The appearance of tears stains found on white dogs or cats is likely more prominent than on any other color dog or cat. This may be because white fur is thinner and less coarse than dogs or cats with darker color fur. There are many different products and home remedies that owners may try to help minimize the look of tear stains on their dogs (such as tear stains on Shih Tzu, Maltese and Bichon Frise dogs) and cats. Some of those home remedies may include using cornstarch, vinegar or Milk of Magnesia. As for natural products, you will find that there are many different tear stain products to choose from, and some may contain an ingredient called Tylosin. You will find that the number one tear stain product ranked based on our grid criteria does not contain the potentially dangerous ingredient, Tylosin. To see just which tear stain reduction product has been ranked number one, just click on the banner below.
Tylosin does help to reduce the appearance of tear stains, but Tylosin can also cause serious health problems for your pet. Tylosin has not been FDA-approved for dogs or cat. In fact, Tylosin has only been approved for use on farm animals. Some of the best tear stain reduction products on the market will use natural ingredients in their formula and have little to no risk of potentially damaging side effects. When it comes to a beloved pet, no owner wants to use a product that could potentially harm their animal. While tear stains are a nuisance and can cause problems for a dog or cat, thankfully there are other tear stain products available that are both safe and effective in helping to diminish the look of tear stains.
You will find that whenever hair rests around your dog’s eyes, there will be a certain amount of tear staining that can develop. Sometimes the tear stains can cause bacteria to grow, and your pet can be left with reddish/brownish stains on the area surrounding their eyes. This can leave the eye area with a bad odor, and the tear ducts can also become infected from the excess tearing and staining that occurs without intervention on the part of the pet owner. Sometimes genetics plays a role in whether or not your dog or cat will have a chronic tear staining problem. Depending on the breed of your pet and if the pet’s mother or sire had tear stains, your dog or cat may be more prone to developing tear stains.
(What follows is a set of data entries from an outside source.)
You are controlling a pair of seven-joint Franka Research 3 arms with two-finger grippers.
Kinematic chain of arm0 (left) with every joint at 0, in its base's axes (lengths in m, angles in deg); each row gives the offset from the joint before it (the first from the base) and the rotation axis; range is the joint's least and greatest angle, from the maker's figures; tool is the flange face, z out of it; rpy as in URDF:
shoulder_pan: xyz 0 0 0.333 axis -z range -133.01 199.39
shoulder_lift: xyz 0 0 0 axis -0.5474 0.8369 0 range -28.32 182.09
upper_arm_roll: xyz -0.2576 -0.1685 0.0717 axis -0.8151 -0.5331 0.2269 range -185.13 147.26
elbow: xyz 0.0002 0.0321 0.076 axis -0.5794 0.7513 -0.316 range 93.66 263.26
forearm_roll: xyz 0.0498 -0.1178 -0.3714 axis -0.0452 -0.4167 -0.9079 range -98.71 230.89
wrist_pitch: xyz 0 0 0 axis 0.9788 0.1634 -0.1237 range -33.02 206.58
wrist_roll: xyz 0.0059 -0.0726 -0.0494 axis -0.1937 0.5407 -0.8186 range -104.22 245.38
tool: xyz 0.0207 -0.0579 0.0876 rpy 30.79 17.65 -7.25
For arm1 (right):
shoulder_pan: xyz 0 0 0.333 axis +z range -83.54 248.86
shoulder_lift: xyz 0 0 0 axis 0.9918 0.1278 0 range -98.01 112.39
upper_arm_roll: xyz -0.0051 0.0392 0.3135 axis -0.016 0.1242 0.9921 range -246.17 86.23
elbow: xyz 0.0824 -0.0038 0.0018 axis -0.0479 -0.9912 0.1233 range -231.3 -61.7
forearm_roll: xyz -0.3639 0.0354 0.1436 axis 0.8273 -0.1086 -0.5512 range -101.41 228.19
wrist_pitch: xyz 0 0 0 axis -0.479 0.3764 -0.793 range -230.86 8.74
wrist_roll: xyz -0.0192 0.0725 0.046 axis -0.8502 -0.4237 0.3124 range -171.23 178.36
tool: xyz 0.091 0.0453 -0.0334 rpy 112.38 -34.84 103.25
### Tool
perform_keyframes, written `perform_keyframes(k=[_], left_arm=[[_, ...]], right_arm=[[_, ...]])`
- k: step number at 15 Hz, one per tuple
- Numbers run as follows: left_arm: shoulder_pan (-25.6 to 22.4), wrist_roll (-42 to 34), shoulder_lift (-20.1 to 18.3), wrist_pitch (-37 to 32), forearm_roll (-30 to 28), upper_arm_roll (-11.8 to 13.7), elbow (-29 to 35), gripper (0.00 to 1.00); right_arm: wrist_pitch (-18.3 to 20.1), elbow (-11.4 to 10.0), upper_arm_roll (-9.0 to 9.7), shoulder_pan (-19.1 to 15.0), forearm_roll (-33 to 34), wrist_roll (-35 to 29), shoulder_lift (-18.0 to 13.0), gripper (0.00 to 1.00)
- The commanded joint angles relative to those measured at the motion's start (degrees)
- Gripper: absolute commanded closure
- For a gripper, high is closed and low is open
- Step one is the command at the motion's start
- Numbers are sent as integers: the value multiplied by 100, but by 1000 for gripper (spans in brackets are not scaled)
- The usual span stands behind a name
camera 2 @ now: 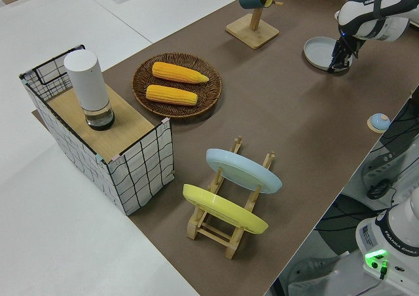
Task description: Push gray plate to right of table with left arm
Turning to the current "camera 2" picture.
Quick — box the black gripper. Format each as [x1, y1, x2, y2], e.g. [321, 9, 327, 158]
[326, 35, 361, 75]

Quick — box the gray round plate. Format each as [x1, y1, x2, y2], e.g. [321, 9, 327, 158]
[303, 36, 342, 71]

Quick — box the light blue plate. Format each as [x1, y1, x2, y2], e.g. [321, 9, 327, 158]
[206, 148, 283, 195]

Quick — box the yellow plate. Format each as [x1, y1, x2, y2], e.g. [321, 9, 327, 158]
[181, 183, 270, 236]

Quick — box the wooden plate rack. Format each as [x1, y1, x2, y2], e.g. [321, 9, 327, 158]
[186, 134, 276, 261]

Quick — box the blue dome service bell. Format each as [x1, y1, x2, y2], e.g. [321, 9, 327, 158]
[367, 112, 391, 134]

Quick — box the brown table mat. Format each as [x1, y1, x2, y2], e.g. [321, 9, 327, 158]
[31, 0, 419, 296]

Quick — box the wooden mug stand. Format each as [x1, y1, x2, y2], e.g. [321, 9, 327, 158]
[225, 0, 283, 50]

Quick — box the brown wicker tray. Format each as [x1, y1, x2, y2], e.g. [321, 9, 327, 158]
[132, 52, 224, 119]

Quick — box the yellow corn cob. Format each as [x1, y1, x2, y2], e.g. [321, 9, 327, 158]
[151, 61, 211, 85]
[145, 84, 199, 107]

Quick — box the wooden board shelf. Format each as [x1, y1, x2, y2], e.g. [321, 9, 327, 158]
[46, 83, 155, 157]

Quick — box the white cylinder with glass base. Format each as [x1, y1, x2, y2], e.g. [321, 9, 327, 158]
[63, 49, 116, 132]

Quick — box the black wire grid basket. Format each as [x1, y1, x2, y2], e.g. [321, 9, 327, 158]
[18, 43, 175, 217]

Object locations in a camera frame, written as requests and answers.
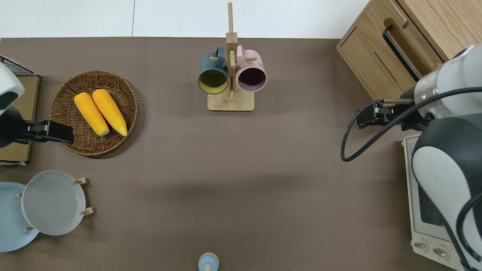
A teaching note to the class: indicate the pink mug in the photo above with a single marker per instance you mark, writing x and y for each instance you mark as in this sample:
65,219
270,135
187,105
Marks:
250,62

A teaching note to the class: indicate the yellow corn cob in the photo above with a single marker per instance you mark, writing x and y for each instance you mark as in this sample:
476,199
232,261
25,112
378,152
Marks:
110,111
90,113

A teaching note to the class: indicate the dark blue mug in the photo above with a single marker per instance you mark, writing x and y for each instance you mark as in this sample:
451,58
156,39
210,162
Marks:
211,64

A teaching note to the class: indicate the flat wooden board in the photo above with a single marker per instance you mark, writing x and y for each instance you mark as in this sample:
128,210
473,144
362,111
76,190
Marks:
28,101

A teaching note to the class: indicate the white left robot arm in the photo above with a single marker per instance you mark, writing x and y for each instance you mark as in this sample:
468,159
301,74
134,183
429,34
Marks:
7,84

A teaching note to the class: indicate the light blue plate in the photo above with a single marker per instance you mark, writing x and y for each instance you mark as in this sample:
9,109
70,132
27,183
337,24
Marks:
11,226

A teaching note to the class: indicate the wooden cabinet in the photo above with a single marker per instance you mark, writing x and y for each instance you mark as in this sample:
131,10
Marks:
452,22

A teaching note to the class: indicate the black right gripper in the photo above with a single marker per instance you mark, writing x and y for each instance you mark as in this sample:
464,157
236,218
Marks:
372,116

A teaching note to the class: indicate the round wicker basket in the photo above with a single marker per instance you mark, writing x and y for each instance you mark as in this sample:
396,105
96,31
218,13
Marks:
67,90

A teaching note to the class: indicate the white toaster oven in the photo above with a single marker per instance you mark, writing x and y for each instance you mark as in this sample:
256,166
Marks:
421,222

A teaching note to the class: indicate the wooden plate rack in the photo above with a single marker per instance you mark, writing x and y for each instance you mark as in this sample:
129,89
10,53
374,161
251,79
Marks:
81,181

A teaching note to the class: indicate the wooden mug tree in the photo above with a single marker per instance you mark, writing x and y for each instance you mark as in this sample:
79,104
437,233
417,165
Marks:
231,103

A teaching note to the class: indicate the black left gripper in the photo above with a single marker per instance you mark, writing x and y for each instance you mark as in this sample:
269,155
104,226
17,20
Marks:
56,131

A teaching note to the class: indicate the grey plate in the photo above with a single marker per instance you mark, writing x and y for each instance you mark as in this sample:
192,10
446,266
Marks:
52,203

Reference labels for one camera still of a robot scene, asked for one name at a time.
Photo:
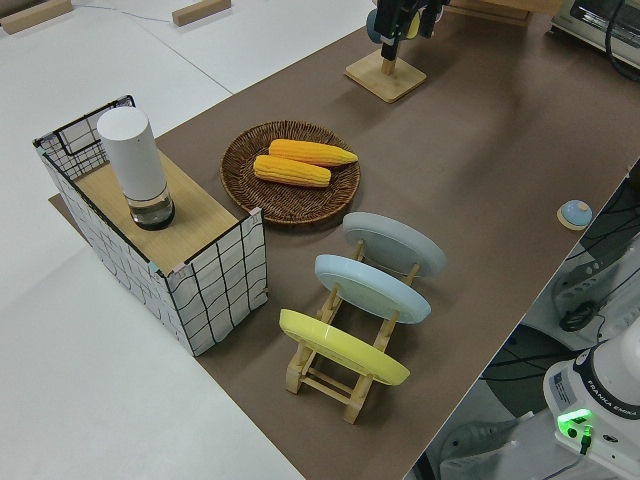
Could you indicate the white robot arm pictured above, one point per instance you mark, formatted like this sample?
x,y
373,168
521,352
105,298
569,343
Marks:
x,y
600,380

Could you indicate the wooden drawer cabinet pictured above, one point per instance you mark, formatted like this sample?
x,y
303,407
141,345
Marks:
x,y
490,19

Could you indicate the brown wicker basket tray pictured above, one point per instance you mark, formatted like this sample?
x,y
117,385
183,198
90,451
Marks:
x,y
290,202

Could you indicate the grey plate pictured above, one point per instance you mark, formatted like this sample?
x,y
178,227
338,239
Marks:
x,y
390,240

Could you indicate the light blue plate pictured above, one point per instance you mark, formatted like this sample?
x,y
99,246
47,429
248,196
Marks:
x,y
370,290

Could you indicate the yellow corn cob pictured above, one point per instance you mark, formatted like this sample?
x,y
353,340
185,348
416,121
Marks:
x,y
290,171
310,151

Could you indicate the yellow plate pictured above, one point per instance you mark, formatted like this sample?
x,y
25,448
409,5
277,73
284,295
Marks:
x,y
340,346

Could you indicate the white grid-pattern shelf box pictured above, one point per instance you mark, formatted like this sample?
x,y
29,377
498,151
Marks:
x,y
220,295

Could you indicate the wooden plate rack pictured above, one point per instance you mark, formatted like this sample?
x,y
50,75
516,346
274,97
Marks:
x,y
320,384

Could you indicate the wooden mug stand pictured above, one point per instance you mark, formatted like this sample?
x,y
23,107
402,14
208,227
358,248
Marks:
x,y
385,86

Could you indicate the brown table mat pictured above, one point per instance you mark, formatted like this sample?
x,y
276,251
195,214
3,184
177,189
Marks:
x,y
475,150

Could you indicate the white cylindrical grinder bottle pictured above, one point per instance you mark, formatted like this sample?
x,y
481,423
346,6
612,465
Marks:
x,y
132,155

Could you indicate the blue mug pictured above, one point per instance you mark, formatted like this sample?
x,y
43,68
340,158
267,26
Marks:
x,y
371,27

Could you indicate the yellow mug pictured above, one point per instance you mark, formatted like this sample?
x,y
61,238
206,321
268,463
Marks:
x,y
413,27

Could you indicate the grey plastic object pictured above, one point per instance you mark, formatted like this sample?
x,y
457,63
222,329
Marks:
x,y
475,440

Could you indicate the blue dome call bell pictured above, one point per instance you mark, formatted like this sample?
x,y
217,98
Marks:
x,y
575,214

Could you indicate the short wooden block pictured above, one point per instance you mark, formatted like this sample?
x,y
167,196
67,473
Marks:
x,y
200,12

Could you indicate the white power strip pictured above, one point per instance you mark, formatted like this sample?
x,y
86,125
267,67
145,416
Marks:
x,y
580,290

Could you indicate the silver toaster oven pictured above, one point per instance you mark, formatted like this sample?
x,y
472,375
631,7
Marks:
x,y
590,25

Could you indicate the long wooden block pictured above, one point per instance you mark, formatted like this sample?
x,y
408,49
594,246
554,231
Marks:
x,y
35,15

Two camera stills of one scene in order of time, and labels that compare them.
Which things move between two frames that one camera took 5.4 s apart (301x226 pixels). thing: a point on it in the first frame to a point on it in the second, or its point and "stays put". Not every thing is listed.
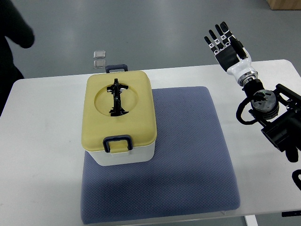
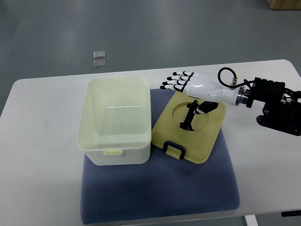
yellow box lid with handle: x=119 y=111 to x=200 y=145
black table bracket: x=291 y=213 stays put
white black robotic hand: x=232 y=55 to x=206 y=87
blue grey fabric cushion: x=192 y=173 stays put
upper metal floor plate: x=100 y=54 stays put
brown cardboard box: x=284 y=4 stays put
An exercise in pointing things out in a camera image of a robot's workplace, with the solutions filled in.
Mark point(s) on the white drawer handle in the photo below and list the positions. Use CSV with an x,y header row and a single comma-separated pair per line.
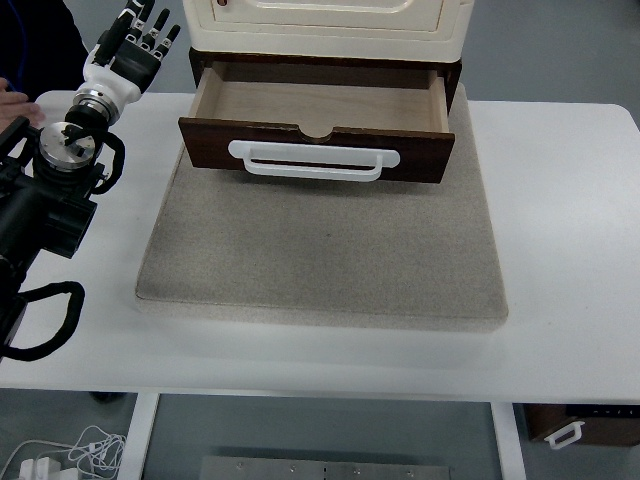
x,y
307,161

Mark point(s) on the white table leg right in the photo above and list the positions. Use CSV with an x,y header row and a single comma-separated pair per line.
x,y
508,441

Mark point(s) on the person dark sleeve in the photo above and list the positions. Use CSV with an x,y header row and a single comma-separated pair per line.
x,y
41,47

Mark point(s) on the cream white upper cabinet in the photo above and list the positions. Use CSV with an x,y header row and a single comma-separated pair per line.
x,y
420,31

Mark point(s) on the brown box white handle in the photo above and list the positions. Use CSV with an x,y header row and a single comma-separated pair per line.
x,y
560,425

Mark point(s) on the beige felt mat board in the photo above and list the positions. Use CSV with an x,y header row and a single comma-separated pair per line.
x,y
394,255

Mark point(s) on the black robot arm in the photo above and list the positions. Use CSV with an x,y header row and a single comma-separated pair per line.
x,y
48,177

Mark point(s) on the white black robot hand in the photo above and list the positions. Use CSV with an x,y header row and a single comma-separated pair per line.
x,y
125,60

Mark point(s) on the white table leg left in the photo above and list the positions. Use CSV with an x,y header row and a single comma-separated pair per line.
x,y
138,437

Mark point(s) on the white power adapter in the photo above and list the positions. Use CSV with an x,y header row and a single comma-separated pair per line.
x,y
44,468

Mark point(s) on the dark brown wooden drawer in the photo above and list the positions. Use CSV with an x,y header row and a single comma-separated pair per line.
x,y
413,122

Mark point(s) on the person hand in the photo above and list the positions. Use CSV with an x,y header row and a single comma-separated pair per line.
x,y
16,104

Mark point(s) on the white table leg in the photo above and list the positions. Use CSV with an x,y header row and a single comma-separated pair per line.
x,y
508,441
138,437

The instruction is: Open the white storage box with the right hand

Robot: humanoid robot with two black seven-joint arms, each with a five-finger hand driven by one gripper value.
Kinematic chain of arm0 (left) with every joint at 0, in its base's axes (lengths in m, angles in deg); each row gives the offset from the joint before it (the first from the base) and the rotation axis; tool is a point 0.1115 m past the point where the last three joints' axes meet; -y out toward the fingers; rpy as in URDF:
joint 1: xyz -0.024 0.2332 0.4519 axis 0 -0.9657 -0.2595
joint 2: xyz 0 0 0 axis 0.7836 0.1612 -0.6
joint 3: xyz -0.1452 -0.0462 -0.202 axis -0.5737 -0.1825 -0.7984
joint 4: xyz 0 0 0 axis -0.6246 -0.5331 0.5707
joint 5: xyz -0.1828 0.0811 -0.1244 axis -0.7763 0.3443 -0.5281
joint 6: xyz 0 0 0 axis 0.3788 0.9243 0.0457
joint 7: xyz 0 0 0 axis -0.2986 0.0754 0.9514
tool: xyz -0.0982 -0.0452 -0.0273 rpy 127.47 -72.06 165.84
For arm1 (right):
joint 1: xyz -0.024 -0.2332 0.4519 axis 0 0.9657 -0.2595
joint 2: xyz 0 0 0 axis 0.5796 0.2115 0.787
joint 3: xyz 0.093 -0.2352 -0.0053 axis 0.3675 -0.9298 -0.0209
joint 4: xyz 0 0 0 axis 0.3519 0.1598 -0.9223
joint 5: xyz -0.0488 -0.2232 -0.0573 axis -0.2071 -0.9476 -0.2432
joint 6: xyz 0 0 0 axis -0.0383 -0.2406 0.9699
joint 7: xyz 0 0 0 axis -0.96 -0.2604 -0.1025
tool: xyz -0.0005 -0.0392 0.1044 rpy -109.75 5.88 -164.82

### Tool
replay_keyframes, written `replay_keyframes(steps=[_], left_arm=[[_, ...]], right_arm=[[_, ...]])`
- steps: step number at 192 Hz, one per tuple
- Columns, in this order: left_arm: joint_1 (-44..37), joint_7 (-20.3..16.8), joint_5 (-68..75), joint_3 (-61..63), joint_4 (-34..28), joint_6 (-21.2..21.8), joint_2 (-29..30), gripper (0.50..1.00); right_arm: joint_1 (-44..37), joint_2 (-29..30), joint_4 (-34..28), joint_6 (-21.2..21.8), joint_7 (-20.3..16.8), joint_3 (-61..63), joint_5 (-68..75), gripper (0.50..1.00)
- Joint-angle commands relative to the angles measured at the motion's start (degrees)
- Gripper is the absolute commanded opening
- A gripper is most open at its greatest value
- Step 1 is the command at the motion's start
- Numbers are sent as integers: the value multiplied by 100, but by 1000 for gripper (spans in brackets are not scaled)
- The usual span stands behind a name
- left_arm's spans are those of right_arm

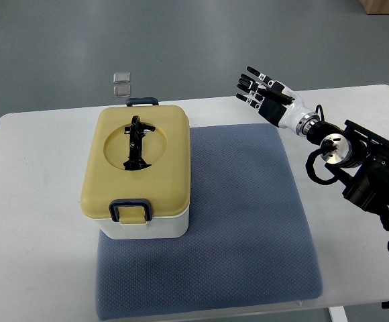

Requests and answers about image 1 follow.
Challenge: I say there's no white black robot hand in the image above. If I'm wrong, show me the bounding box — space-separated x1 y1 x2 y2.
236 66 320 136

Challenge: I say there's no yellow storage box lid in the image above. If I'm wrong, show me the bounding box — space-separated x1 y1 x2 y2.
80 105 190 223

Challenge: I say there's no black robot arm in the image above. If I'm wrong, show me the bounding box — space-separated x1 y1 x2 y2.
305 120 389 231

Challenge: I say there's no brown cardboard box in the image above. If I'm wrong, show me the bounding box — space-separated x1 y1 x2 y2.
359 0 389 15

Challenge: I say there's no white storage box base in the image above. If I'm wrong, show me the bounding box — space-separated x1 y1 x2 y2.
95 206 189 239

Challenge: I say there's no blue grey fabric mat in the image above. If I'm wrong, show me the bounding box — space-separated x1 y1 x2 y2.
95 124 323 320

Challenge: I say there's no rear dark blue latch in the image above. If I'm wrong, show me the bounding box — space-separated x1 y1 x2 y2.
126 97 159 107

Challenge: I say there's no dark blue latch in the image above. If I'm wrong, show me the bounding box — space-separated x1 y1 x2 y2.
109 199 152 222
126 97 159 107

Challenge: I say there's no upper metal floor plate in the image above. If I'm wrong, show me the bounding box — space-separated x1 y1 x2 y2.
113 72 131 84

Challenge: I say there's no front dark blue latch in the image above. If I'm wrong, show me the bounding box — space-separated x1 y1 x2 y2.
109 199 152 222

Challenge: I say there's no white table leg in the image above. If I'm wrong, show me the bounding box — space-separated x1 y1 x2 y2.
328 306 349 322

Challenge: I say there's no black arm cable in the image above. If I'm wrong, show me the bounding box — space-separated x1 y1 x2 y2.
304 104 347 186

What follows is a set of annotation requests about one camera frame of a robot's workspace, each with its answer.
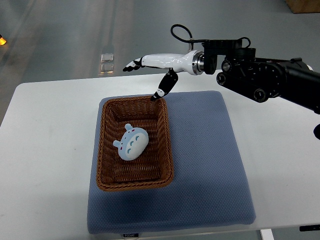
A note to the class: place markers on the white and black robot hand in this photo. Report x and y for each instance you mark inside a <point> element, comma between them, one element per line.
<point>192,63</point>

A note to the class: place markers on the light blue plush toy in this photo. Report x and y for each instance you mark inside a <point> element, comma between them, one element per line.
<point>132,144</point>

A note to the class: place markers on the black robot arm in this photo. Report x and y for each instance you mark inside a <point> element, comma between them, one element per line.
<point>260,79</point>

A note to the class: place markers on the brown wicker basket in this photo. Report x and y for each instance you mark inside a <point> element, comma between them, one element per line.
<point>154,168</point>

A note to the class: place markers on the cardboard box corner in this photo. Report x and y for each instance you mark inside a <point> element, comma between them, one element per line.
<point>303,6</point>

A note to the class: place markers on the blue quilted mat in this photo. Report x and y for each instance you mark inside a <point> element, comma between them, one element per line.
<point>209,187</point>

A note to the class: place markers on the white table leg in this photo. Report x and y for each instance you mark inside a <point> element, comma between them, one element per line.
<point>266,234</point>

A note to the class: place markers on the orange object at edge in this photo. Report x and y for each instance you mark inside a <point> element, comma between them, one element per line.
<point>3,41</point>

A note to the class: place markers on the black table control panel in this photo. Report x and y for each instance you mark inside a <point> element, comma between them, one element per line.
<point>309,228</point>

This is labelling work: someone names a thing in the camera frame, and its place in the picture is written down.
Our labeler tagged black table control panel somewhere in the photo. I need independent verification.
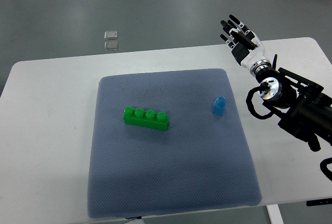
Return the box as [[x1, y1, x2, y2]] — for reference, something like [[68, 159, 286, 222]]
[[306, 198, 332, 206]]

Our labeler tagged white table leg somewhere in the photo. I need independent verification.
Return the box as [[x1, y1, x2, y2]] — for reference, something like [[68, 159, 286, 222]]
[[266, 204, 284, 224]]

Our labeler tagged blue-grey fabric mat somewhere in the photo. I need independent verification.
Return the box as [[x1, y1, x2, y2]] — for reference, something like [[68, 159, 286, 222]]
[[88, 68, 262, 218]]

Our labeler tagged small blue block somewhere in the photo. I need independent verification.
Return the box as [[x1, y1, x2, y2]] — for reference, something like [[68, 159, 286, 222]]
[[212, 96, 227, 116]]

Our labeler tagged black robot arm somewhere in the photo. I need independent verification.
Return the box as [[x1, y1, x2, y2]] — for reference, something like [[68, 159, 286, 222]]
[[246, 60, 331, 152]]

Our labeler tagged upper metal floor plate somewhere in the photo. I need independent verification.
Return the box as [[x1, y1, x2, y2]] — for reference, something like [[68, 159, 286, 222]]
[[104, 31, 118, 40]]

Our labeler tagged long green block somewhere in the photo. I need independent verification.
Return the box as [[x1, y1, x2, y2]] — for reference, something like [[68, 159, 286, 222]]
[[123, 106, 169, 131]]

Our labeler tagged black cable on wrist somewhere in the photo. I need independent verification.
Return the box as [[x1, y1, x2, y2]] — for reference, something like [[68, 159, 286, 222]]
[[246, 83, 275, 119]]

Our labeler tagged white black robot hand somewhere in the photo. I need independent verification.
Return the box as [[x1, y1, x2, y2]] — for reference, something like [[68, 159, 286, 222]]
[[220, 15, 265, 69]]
Some pet owners may look into eye duct surgery to try and reduce tear stains and their appearance. This process has the potential to be expensive and could also possibly involve an extended period of recovery time for your pet. If you want to minimize the appearance of tears stains without surgery or the use of the potentially dangerous ingredient Tylosin, then you may want to find an over-the-counter tear stain product that contains natural ingredients. The product should be marketed to help minimize the look of existing tear stains and also target future tear stains before they occur.